International Journal of Data Mining Techniques and Applications Volume: 07, Issue: 01, June 2018, Page No.124-129 SSN: 2278-2419

An Investigation into Brain Tumor Segmentation Techniques S.Rathnadevi1,T.N.Ravi2 Ph.D Scholar, PG & Research Dept. of Computer Science, Periyar E.V.R. College (Autonomous), Trichirappalli – 620023 2 Research Co-ordinator & Asst. Professor, PG & Research Dept. of Computer Science, Periyar E.V.R. College (Autonomous) Trichirappalli - 620023 Email : rathnajjc@gmail.com, proftnravi@gmail.com 1

Abstract— A tumor is an anomalous mass in the brain which can be cancerous.
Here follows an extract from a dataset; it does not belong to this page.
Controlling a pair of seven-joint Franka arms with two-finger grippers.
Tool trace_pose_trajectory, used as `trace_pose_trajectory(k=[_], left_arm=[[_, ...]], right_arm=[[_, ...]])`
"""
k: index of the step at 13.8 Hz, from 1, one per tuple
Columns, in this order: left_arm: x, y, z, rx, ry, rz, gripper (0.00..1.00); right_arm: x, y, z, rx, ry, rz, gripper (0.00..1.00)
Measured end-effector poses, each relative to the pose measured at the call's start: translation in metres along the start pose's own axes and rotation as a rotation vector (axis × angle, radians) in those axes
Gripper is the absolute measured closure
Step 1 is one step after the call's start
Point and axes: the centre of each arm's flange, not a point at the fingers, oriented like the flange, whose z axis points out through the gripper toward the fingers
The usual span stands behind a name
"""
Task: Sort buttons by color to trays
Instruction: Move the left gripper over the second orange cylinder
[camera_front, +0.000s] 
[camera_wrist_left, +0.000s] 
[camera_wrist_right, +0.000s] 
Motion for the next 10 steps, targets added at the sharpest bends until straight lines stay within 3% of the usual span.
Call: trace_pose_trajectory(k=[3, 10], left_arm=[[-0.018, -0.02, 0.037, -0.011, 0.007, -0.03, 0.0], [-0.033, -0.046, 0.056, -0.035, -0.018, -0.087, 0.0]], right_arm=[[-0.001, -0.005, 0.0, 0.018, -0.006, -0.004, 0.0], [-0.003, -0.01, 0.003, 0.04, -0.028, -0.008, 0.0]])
Such anomalous growth within this restricted space or inside the covering skull can cause problems. Detecting brain tumors from images of medical modalities like CT scan or MRI involves segmentation (Division into parts) for analysis and can be a challenging task. Accurate segmentation of brain images is very essential for proper diagnosis of tumor and nontumor areas for clinical analysis. This paper details on segmentation algorithms for brain images, advantages, disadvantages and a comparison of the algorithms. Keywords— MRI Scan; CT Scan; Tumor; CAD I. INTRODUCTION Brain tumors can erupt anywhere within the brain with the growth of anomalous cells. There are at least over 100 histologically distinct brain tumors, each having its own range of clinical presentations and treatment. Brain tumors have an effect that it can totally change a human’s way of life. Brain disease is a standout amongst the riskiest in light of the fact that almost all tumors that emerge in the brain are malignant. Diagnosis of a brain tumor begins with physical examination and medical history. Muscle strength, body coordination and memory are checked by a doctor. Medical imaging modalities like CT scan of the head or MRI of the head are additionally used by clinicians to identify the location and size of the tumors.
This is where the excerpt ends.